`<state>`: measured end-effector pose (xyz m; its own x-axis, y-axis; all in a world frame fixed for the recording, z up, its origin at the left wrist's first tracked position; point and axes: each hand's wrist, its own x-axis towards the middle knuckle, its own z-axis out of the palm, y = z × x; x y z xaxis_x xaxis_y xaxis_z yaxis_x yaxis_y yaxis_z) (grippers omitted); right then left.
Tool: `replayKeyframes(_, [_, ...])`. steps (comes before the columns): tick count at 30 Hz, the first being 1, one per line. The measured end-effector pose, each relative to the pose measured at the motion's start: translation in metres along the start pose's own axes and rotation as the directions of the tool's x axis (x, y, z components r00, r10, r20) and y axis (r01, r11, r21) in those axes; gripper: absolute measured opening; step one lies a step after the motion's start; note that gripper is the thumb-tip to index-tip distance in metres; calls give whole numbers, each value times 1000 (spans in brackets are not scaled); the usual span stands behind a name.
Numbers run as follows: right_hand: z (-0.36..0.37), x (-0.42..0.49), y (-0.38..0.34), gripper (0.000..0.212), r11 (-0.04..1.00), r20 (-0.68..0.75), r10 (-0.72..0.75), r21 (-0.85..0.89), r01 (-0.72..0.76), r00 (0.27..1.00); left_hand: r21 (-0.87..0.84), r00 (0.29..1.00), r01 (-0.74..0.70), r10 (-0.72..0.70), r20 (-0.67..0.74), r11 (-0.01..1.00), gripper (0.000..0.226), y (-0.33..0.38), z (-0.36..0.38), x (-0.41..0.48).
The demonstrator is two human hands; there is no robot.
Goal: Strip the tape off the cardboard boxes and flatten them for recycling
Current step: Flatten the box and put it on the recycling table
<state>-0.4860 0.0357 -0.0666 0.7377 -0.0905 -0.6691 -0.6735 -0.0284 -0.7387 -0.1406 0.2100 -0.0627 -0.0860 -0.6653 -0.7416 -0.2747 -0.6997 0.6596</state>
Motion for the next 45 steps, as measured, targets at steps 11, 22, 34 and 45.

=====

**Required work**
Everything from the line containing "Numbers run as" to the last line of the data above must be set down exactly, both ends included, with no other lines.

**Reply**
Numbers run as follows: right_hand: z (-0.36..0.37), x (-0.42..0.49), y (-0.38..0.34), gripper (0.000..0.212), r11 (-0.04..1.00), r20 (-0.68..0.75), r10 (-0.72..0.75), r21 (-0.85..0.89), r01 (-0.72..0.76), r00 (0.27..1.00); left_hand: r21 (-0.87..0.84), r00 (0.29..1.00), r01 (-0.74..0.70), r10 (-0.72..0.70), r20 (-0.67..0.74), r11 (-0.01..1.00), gripper (0.000..0.226), y (-0.33..0.38), z (-0.36..0.38), x (-0.41..0.48).
The demonstrator is two human hands; there is no robot.
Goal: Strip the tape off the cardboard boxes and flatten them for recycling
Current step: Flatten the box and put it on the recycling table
<state>-0.4860 0.0357 -0.0666 0.7377 -0.0905 -0.6691 -0.6735 -0.0284 -0.7387 -0.1406 0.2100 -0.0627 -0.0860 -0.6653 -0.7416 -0.2747 -0.6997 0.6596</state>
Motion for the next 45 steps, as measured, targets at steps 11, 22, 34 and 45.

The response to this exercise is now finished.